## [EXERCISE AIM]
Within the data below, find the string "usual" and return each line where it occurs.

** GIVEN INFORMATION follows **

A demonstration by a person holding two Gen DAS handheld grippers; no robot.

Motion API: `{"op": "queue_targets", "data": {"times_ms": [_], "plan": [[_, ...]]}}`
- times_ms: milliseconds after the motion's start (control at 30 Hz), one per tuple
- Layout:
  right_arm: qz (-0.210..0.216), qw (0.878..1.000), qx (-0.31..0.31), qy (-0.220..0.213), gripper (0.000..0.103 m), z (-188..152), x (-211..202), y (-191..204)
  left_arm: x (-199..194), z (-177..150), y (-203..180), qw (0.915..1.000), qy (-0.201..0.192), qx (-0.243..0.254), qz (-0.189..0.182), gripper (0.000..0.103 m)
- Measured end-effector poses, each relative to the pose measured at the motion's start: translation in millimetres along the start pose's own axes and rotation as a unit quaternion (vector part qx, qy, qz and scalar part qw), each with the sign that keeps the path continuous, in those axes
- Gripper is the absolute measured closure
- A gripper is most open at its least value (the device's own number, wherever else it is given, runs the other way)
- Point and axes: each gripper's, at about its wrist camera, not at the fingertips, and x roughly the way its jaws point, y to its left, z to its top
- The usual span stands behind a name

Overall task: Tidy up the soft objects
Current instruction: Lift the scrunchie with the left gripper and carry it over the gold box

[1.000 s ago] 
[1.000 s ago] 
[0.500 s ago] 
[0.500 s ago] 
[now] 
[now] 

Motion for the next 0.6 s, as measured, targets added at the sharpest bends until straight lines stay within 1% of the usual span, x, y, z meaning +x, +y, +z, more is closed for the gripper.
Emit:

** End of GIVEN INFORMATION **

## [ANSWER TO THE EXERCISE]
- The usual span stands behind a name
Motion for the next 0.6 s, as measured, targets added at the sharpest bends until straight lines stay within 1% of the usual span, x, y, z meaning +x, +y, +z, more is closed for the gripper.

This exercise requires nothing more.